> _What the task asks_
Below is a listing. Quote from it, exactly, the lines from the one containing "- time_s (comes" down to the one containing "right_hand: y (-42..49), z", both ends included, and nothing else.

━━━━━━━━

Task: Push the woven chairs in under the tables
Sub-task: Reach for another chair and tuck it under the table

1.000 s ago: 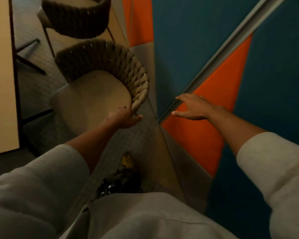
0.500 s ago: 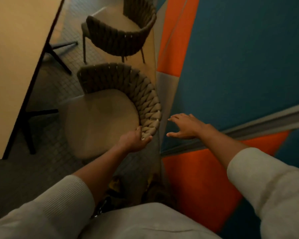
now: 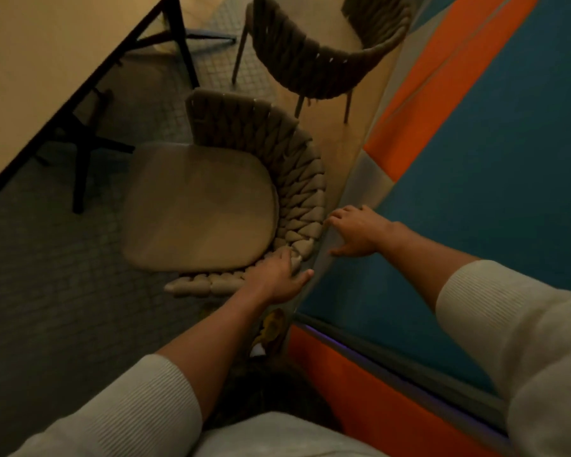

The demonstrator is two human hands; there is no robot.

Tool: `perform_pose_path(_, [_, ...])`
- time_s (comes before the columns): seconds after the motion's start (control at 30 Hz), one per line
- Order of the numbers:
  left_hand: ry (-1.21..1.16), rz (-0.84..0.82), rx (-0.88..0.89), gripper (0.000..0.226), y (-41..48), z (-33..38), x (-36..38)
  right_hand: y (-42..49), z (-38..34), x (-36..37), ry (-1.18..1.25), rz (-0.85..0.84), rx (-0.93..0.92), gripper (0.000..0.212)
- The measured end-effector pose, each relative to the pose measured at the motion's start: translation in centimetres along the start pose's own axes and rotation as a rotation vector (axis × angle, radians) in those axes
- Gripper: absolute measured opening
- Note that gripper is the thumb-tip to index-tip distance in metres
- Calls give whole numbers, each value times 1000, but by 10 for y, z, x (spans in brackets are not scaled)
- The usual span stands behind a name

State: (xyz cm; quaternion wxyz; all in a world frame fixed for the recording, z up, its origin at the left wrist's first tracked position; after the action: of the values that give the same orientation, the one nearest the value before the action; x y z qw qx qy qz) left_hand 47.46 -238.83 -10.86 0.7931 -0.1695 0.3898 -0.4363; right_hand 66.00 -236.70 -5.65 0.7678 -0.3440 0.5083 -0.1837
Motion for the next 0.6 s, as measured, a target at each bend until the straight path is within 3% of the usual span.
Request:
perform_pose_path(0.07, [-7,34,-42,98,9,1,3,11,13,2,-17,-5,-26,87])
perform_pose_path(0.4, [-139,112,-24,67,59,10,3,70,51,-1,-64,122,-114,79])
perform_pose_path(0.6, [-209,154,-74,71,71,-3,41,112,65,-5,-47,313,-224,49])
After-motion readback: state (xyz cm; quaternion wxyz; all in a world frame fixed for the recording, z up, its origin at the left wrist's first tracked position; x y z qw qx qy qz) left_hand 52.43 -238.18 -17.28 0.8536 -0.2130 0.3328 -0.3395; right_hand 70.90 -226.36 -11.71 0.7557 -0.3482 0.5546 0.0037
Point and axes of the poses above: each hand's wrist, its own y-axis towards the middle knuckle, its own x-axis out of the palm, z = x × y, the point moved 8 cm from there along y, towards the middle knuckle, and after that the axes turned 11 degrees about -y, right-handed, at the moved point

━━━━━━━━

> _Task solution_
- time_s (comes before the columns): seconds after the motion's start (control at 30 Hz), one per line
- Order of the numbers:
  left_hand: ry (-1.21..1.16), rz (-0.84..0.82), rx (-0.88..0.89), gripper (0.000..0.226), y (-41..48), z (-33..38), x (-36..38)
  right_hand: y (-42..49), z (-38..34), x (-36..37), ry (-1.18..1.25), rz (-0.85..0.84), rx (-0.93..0.92), gripper (0.000..0.212)

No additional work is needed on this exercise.